“我去拿棋盘。”
“这回可有彩头?”程羡之摆好棋盘,让她先选棋子。
“今日除夕,彩头嘛自是要的,你来定。”陆听晚干脆道。
“这可是你说的。”程羡之捏子等不及落。
陆听晚挑唇,装着他志在必得的气势,风雪堆厚了枯枝,把院里的青石板遮严实了,风把系的红绸搅得缠乱一团。
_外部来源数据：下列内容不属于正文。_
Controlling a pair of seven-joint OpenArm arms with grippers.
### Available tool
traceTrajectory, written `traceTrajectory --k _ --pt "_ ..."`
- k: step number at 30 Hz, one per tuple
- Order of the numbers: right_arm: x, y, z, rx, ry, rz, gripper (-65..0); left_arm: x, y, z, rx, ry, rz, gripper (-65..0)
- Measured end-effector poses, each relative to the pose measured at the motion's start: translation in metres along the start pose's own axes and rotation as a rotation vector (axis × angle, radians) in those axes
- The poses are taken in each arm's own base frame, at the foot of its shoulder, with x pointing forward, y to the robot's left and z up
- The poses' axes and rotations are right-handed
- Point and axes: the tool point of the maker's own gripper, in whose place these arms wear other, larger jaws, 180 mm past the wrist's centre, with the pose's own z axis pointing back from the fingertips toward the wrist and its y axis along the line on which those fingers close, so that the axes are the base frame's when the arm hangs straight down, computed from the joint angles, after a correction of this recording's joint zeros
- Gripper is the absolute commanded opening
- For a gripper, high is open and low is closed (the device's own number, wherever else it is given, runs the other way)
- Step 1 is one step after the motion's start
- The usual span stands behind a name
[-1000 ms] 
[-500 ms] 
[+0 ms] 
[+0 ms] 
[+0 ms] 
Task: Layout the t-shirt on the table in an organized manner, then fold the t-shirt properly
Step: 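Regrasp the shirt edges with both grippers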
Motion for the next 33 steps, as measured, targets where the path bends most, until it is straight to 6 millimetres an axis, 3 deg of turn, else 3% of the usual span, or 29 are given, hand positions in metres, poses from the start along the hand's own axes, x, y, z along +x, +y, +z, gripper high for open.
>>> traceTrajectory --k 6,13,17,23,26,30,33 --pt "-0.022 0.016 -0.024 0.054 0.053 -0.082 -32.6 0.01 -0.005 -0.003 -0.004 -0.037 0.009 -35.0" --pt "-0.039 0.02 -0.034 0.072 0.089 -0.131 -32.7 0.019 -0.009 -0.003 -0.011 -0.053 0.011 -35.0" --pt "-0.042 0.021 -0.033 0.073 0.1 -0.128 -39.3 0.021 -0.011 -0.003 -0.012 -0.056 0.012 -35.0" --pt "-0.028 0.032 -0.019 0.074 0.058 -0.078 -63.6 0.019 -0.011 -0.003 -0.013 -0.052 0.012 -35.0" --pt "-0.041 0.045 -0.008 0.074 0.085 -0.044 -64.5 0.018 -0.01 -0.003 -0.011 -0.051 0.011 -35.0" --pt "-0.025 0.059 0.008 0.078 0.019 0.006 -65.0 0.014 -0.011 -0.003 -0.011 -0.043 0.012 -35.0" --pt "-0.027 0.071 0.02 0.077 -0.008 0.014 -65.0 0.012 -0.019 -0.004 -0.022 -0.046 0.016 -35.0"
她手中黑子被吃得所剩无几,原本挂起的小脸已经垮下去一半,程羡之没有相让之意,逼得她节节败退。
“你,”她生气了,“你怎得杀这般狠,可是把以前的恨和不满都落在这局棋里了?”
“阿晚说得哪里话,”程羡之捡起那些死棋,“我于阿晚,哪来的恨,唯有欢喜。”
“不信。”陆听晚瞥过脸,闹着小性子。
“愿赌服输么?”他把黑子一一落回棋盒,看着她满脸不愿,宠溺道,“那,再来一局,这回让着你。”
“技不如人,我愿赌服输,不像某些人,每回都反悔。”陆听晚意有所指。
程羡之垂眸,暗叹一声,“你说的可是从前允你的和离书?”这些日子他一直想问,陆听晚接受了自己的情,若朝中一切安定后,是否还愿做他程羡之的妻子。
“程大人还是挺有自知之明的嘛。”
“那阿晚现在,可还想要这封和离书?”他说出这话时,声音藏了害怕,几近是颤的。